Weak supervision labeling component 160 generates labeled data 206 from network data and logging data 204. For example, weak supervision labeling component 160 generates labeled data 206 including the interactions between the shared attributes of an actor node and a target node. In some embodiments, rather than stacking the signals together, weak supervision labeling component 160 generates labeled data 206 as a signal including an actor, a recipient, and a relationship label. In such embodiments, the relationship label can represent the concatenation of the historical actions and/or shared attributes across different channels in a vector form. For example, rather than labeled data 206 including multiple signals such as (recipient, actor, channel1_action1), (recipient, actor, channel1_action2), and (recipient, actor, channel2_action1), weak supervision labeling component 160 generates labeled data 206 with a signal (recipient, actor, relationship_label) where relationship_label is represented as relationship_label=(channel1_action2, channel1_action2, channel2_action1). This results in labeled data 206 with a label that better describes an overall relationship between two nodes. As used herein, channels described different methods of interaction between a user and the online social network and/or between two users. For example, channels can include a news feed, messaging, and/or search. In some embodiments, labeled data 206 includes both impression and action information. For example, by including information on both what content a user was exposed to (e.g., impression) and content that a user interacted with (e.g., action), labeled data 206 can better capture the relationship between the nodes. In such embodiments, however, not all action data can be paired with impression data. For example, a user that performs a search for a specific entity includes action data with no corresponding impression data.

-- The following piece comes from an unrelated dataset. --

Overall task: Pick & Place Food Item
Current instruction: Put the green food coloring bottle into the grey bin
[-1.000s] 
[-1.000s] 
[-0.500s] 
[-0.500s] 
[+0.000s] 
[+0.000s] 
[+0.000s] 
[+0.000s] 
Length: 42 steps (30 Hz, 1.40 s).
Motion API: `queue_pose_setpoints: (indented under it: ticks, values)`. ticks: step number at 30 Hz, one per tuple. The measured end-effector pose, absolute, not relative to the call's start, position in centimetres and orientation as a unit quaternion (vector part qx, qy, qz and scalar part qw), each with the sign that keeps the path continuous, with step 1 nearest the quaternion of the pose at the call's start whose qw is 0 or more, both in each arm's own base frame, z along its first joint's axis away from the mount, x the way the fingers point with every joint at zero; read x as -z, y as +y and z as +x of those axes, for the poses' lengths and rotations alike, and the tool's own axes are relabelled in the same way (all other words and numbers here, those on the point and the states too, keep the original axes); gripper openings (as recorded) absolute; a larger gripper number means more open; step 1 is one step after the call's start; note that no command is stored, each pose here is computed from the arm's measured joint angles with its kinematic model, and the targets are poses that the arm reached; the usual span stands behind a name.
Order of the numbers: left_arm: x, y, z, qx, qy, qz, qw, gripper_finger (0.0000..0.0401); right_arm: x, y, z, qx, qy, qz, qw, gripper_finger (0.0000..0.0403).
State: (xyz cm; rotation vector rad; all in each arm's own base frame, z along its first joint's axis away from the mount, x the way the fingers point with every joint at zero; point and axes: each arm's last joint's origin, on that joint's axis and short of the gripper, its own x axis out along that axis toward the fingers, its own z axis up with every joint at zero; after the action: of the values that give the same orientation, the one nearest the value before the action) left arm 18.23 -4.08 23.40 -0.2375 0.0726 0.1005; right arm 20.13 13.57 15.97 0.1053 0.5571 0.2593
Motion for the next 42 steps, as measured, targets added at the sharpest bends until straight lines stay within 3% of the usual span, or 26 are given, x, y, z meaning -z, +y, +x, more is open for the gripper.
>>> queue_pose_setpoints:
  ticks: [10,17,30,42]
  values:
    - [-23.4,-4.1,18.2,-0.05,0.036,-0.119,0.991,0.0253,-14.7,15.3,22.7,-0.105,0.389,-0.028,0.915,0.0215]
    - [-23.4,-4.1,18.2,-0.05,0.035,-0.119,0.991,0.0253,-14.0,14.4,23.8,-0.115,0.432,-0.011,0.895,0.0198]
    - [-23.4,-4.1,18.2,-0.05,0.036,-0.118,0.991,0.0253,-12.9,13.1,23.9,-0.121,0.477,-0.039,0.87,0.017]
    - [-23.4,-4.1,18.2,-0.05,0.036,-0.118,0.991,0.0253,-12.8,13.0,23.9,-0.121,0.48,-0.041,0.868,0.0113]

In some embodiments, weak supervision labeling component 160 filters logging data 204. For example, weak supervision labeling component 160 uses user data and/or data about the post from network data 202 and logging data 204 to filter out irrelevant interactions. In one embodiments, as explained above, logging data 204 can include information indicating that the post was a celebratory post (e.g., a post celebrating a work anniversary) as opposed to a post with interesting content about a certain topic. Weak supervision labeling component 160 can label posts based on the content of the post. For example, weak supervision labeling component 160 can label posts based on whether the post included useful content. In such an example, weak supervision labeling component 160 could filter out posts with useful content leaving posts that indicate a relationship between the user liking the post and the poster rather than a relationship between the user liking the post and the actual content of the post. In some embodiments, weak supervision labeling component 160 uses a natural language processing model to categorize/classify posts for filtering. Additionally, weak supervision labeling component 160 can filter out data using profile data of the actor and/or recipient nodes. For example, weak supervision labeling component 160 can retrieve profile data for a user associated with the actor node and a user associated with the recipient node. Weak supervision labeling component 160 can then filter out logging data 204 for interactions between users that have few or no shared attributes while keeping logging data 204 for interactions where the users have shared attributes (e.g., attended the same school, small age difference, etc.) Accordingly, weak supervision labeling component 160 can filter our logging data 204 to try to remove interactions that are not based (or are weakly based) on the relationship between two users. In some embodiments, weak supervision labeling component 160 generates features for labeled data 206 using generative machine learning models. For example, weak supervision labeling component 160 uses autoencoder methods to reconstruct missing and/or noisy features. Further details regarding weak supervision labeling component 160 are discussed with reference to FIG. 6. Weak supervision labeling component 160 sends the generated labeled data 206 to relationship embedding determination component 150.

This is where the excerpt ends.